**Work request:**
Beginning at the line that contains "hand, your assistance would be valued.", write out every line down to the end of the records, with both ends kept and nothing added.

**Working data:**
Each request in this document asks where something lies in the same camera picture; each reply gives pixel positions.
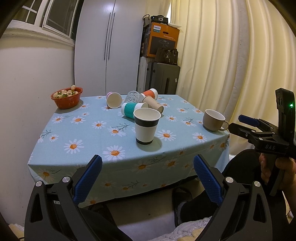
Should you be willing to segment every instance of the table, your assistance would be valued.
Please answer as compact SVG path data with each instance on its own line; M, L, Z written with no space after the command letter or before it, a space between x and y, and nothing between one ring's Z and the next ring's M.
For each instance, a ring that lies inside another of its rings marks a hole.
M196 175L197 154L222 171L229 161L229 132L204 129L203 113L177 95L157 101L164 111L150 145L136 142L134 120L122 116L120 108L108 109L105 96L83 97L74 108L57 109L29 159L33 179L56 183L100 155L103 168L80 204L84 207Z

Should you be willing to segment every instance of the hand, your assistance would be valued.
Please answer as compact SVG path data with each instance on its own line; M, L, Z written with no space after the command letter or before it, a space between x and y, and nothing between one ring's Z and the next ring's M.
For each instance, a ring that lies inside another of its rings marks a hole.
M271 175L271 170L267 167L267 159L263 153L261 153L259 157L259 162L261 165L261 178L265 183L268 183L269 177ZM279 185L279 189L284 190L290 187L293 182L296 181L296 164L294 159L290 159L288 157L280 157L276 160L275 165L280 170L285 170L285 174L281 184Z

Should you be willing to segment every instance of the basket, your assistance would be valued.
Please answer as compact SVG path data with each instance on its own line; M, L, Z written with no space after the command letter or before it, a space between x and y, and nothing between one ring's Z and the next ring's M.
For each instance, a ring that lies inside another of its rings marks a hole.
M80 87L76 87L75 91L78 92L78 94L76 95L73 95L73 96L69 96L69 97L65 97L65 98L54 98L53 95L54 93L50 96L50 98L52 100L54 100L54 102L56 103L57 107L59 109L69 109L69 108L72 108L76 105L78 105L79 103L79 100L80 100L80 95L81 93L83 92L83 89L80 88Z

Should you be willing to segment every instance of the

**Problem solution:**
Should you be willing to segment every instance of the hand, your assistance would be valued.
Please answer as compact SVG path data with each instance on its own line; M, L, Z written with no space after the command letter or before it, a space between x and y, and nothing between one ring's Z and the next ring's M.
For each instance, a ring that lies inside another of its rings marks a hole.
M271 175L271 170L267 167L267 159L263 153L261 153L259 157L259 162L261 165L261 178L265 183L268 183L269 177ZM279 185L279 189L284 190L290 187L293 182L296 181L296 164L294 159L290 159L288 157L280 157L276 160L275 165L280 170L285 170L285 174L281 184Z

Should you be willing to segment every instance of the basket, your assistance would be valued.
Please answer as compact SVG path data with each instance on its own line; M, L, Z written with no space after the command letter or before it, a space between x and y, and nothing between one ring's Z and the next ring's M.
For each instance, a ring that lies inside another of its rings marks a hole.
M80 87L76 87L75 91L78 92L78 94L76 95L73 95L73 96L69 96L69 97L65 97L65 98L54 98L53 95L54 93L50 96L50 98L52 100L54 100L54 102L56 103L57 107L59 109L69 109L69 108L72 108L76 105L78 105L79 103L79 100L80 100L80 95L81 93L83 92L83 89L80 88Z

Should you be willing to segment every instance of the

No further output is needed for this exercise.